I'm what most folks consider a big crier--I cry at sad movies, at adorable babies, at moving and touching moments in life.  My kids make me cry tears of pride and joy. I'm an emotional gal.  But for me--I usually try to hold it together when things happen to me.  I try to be objective and optimistic at the same time.  But when I got into my car, I did let loose a little--allowed myself the luxury of tears of worry and fear.  Weirdly, though, it wasn't like the old irrational fear that breast cancer was going to be the death of me.  Honestly--that never really came to the forefront.  I just knew that things were about to change, really change, and it was going to be a long process to get there.  I gave over a few minutes to being overwhelmed by that, and then I knew I had to get it together.  I had to get back to school where I had to teach a class in 20 minutes, and I needed to call both Doug and my sister to let them know.  Doug's first words: "I know you know this, but I want you to hear it anyway. I love you, and I'm here.  No matter what happens, no matter what we go through, we go through it together. I'm not going anywhere.  All I care about is that we do whatever needs to be done to get you healthy."  He's right; I did know that, without a doubt.  He's also right that that was exactly what I needed to hear out loud anyway.  Lisa, too, was a rock: "Okay, the good news is that they caught it, and it looks like they have a good game plan to take care of you.  It's going to be fine."  Also exactly what I needed.  I am sure they both had their own fears, but in that moment they knew what I needed.

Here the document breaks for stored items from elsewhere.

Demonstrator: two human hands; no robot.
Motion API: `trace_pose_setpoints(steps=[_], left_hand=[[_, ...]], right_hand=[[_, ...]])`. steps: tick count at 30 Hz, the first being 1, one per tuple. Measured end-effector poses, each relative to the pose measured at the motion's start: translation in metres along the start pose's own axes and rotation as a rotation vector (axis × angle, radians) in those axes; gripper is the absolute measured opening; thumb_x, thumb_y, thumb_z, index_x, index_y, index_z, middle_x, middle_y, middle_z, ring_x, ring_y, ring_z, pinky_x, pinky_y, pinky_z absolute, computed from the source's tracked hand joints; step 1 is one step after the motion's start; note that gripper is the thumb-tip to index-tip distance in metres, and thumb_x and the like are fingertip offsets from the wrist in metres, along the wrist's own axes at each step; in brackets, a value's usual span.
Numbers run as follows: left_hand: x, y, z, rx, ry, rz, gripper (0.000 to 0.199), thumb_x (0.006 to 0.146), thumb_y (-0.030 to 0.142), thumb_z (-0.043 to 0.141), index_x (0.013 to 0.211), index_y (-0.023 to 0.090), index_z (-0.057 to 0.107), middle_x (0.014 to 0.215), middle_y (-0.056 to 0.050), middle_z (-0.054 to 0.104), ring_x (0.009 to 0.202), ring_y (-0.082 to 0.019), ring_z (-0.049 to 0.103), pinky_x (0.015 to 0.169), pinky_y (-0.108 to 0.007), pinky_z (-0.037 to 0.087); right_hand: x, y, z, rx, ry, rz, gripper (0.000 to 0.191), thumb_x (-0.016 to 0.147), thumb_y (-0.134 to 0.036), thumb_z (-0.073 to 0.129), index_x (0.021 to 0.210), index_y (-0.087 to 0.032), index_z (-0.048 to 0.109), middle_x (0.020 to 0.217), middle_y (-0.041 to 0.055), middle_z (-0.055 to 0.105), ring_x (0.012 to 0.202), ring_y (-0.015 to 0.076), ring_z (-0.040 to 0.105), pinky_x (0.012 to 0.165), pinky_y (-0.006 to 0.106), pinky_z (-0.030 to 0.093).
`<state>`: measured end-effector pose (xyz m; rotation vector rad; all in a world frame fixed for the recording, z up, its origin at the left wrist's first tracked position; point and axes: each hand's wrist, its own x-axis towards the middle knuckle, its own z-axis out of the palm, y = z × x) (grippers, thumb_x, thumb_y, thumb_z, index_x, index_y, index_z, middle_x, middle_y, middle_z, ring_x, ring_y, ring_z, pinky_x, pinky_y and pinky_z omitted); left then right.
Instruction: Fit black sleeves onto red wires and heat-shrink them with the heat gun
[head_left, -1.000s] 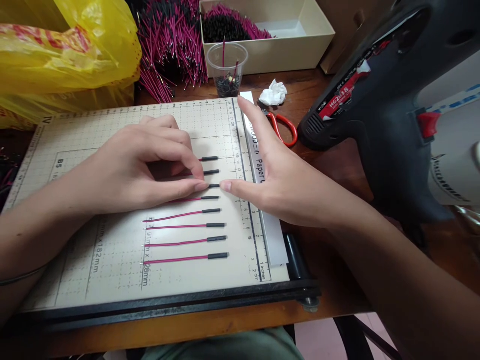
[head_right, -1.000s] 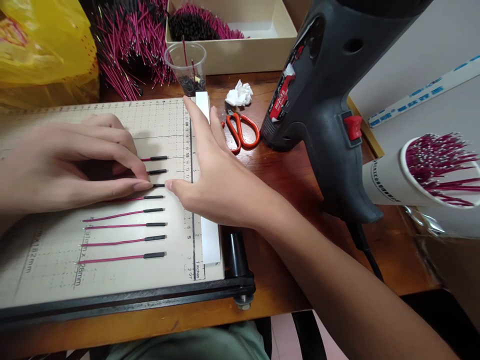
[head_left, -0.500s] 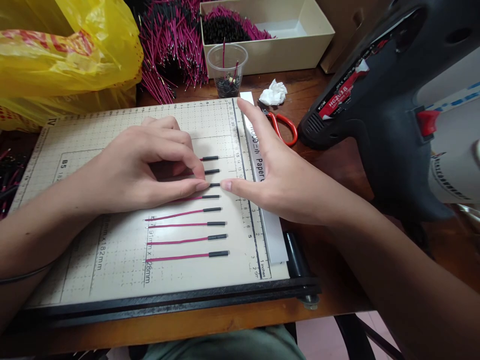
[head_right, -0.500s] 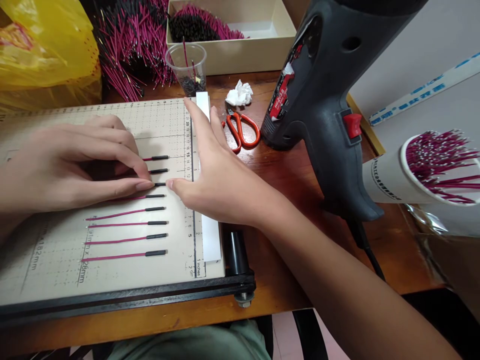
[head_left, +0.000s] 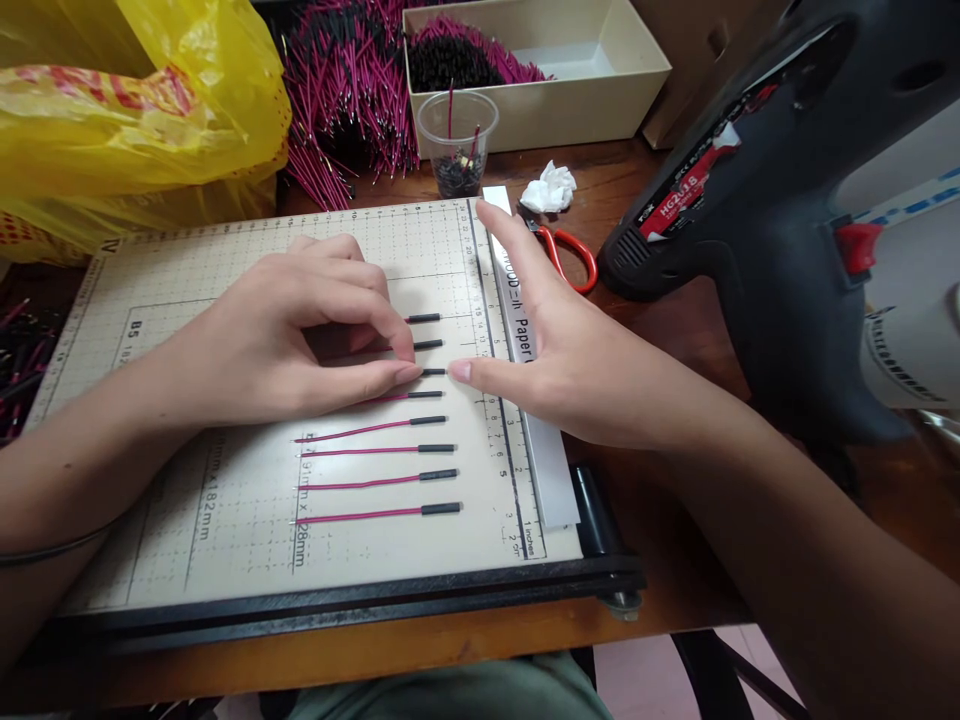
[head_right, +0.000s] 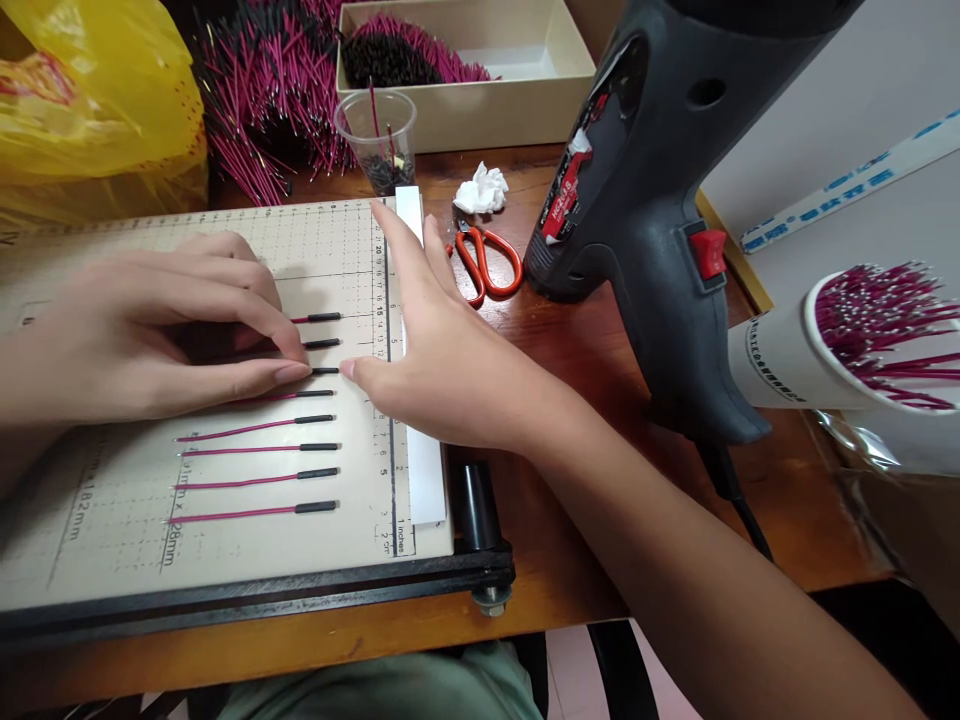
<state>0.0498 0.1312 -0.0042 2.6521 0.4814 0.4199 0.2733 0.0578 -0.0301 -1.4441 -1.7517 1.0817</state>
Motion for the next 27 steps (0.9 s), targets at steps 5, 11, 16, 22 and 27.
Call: trace_pose_setpoints(steps=[5,11,16,22,27], left_hand=[[0.001,0.0004,0.0,0.002,-0.02,-0.018,0.019,0.093,0.04,0.063,0.079,0.03,0.071,0.066,0.003,0.06,0.067,-0.017,0.05,0.064,-0.032,0.039],[0.0008,0.0003,-0.0014,-0.007,-0.003,-0.04,0.019,0.091,0.041,0.064,0.077,0.03,0.07,0.064,0.003,0.059,0.065,-0.017,0.05,0.063,-0.033,0.039],[0.0009,-0.0012,0.0,-0.003,-0.001,-0.01,0.021,0.091,0.044,0.065,0.077,0.03,0.071,0.064,0.004,0.059,0.066,-0.016,0.05,0.065,-0.033,0.039],[0.001,-0.0015,0.0016,-0.008,-0.018,0.005,0.021,0.093,0.039,0.063,0.077,0.029,0.071,0.065,0.003,0.059,0.067,-0.016,0.048,0.067,-0.032,0.038],[0.002,-0.001,0.0015,-0.005,-0.02,0.019,0.023,0.094,0.043,0.063,0.078,0.027,0.07,0.065,0.003,0.059,0.068,-0.016,0.048,0.066,-0.032,0.038]], right_hand=[[0.0003,0.0,-0.0015,0.0,-0.04,0.032,0.106,0.074,-0.028,0.07,0.161,-0.028,0.009,0.17,0.0,0.007,0.159,0.0232,-0.008,0.13,0.048,0.006],[0.0001,-0.0004,-0.0022,0.005,-0.041,0.027,0.105,0.073,-0.027,0.07,0.161,-0.031,0.012,0.17,-0.0008,0.011,0.159,0.0249,-0.007,0.13,0.049,0.006],[-0.0001,0.0005,-0.0023,-0.005,-0.037,0.013,0.104,0.074,-0.029,0.07,0.16,-0.033,0.013,0.17,-0.0021,0.011,0.159,0.0252,-0.008,0.13,0.051,0.006],[0.0002,-0.0003,-0.0014,0.009,-0.043,0.027,0.105,0.074,-0.028,0.07,0.161,-0.032,0.011,0.17,-0.0019,0.012,0.159,0.024,-0.008,0.13,0.051,0.007],[0.001,-0.002,-0.0022,-0.015,-0.05,0.048,0.108,0.073,-0.028,0.069,0.161,-0.027,0.007,0.171,-0.0005,0.007,0.159,0.023,-0.011,0.13,0.048,0.006]])
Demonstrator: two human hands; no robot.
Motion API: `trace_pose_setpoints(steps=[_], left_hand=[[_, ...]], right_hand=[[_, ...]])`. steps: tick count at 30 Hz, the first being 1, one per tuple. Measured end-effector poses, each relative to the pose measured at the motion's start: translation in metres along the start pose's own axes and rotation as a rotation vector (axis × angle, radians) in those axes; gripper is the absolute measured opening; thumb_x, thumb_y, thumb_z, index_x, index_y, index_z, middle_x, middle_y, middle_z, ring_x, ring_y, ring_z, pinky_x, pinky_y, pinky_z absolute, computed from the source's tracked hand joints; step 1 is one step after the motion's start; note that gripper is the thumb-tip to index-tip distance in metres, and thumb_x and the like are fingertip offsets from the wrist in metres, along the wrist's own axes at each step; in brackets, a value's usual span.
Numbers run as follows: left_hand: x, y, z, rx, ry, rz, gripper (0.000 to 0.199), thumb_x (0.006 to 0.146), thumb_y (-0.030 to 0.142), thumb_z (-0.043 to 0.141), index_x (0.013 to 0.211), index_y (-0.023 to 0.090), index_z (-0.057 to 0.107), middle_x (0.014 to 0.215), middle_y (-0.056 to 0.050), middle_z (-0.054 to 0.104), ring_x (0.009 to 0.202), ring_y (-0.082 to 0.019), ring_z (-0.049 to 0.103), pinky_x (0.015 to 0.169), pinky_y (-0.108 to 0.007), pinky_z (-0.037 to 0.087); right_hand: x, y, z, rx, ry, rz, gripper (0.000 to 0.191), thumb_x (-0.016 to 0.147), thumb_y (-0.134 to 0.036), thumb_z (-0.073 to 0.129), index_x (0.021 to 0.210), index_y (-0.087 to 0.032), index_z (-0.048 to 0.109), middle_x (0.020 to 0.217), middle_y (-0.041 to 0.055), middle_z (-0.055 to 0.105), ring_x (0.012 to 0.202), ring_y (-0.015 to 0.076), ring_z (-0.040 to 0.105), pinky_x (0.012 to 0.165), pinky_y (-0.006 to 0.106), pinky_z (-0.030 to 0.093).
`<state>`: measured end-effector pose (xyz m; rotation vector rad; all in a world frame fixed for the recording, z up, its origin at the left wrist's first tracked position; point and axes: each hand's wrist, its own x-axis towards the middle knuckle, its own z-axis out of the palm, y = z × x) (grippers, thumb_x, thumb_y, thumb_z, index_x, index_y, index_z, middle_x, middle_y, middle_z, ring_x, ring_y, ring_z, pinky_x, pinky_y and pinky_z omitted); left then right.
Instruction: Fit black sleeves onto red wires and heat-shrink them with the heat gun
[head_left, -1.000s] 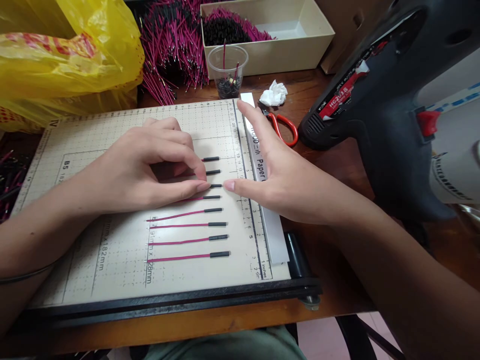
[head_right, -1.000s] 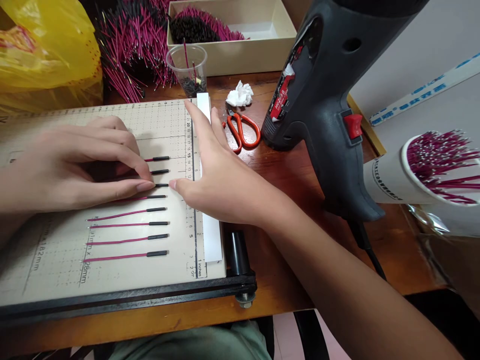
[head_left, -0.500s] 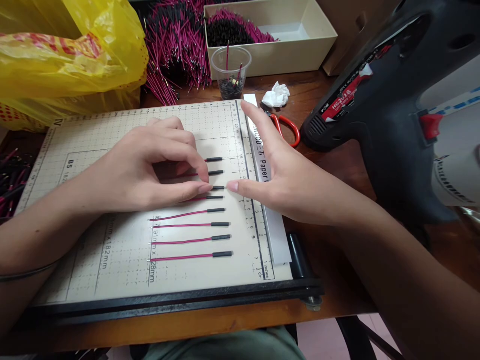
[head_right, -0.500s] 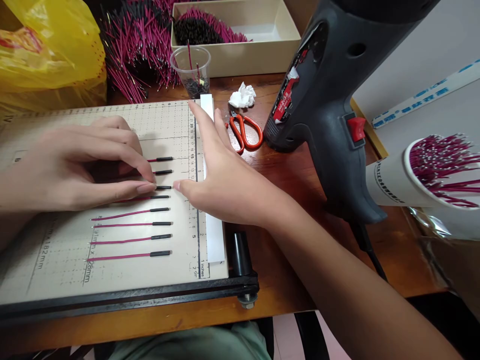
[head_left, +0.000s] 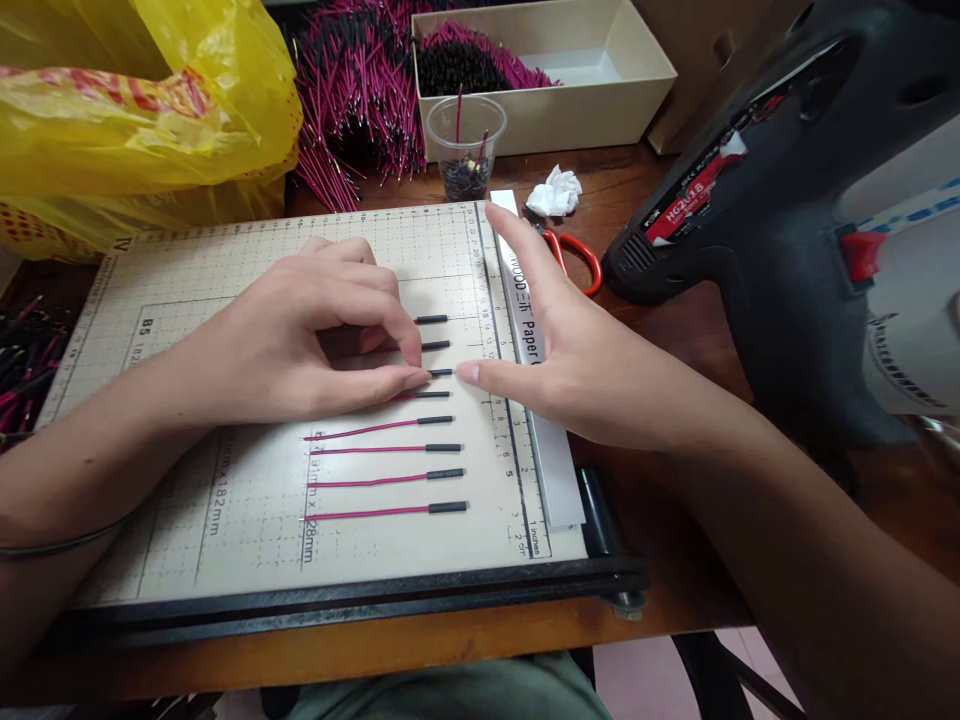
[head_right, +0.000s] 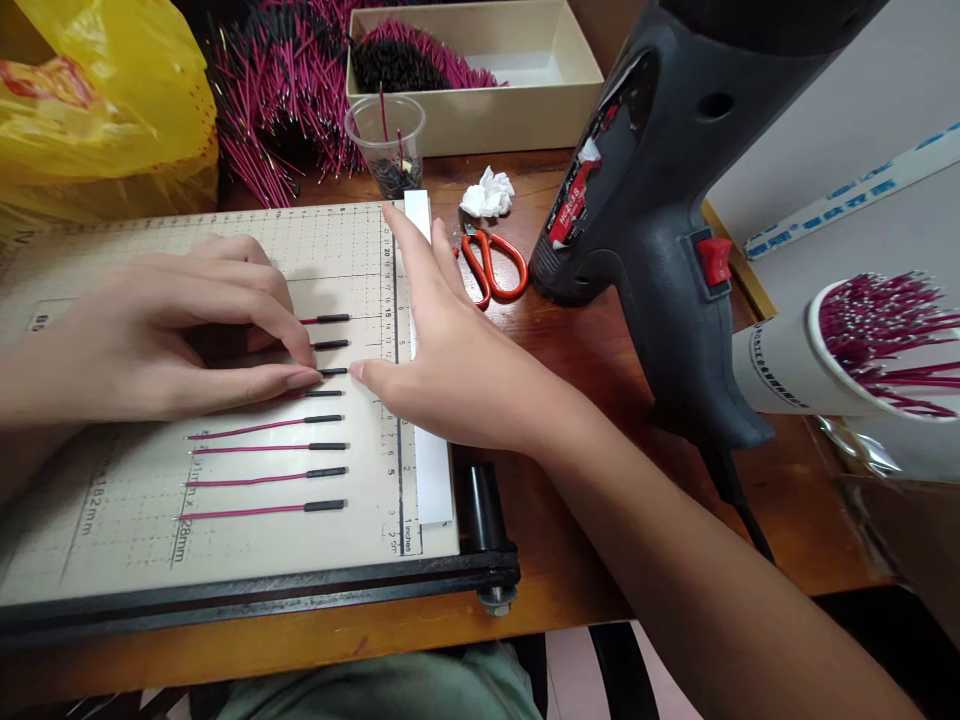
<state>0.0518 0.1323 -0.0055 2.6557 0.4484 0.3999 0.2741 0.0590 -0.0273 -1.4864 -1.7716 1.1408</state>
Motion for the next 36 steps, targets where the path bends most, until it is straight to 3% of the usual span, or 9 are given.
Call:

Finally, I felt I needed to text a handful of close girlfriends so they could start throwing good prayers, vibes, and positive thoughts out my way.  It was a pretty small group of people at first--4 or 5, because I wanted to be able to let my kids know before they heard it from anyone else, and I needed a few more answers before I could let them know.  They'd need to know a game plan, and I didn't have all the answers to that yet.  I told those friends what I had found out, but that I didn't want to talk about it yet, and I definitely didn't want anyone to say anything to anyone else yet.  I just needed to know I had a silent team cheering me on until I had more news.

I headed back to school to start class and carried on with the rest of the day, feeling a little bit like I had a ticking time bomb in me that I had to pretend I didn't hear.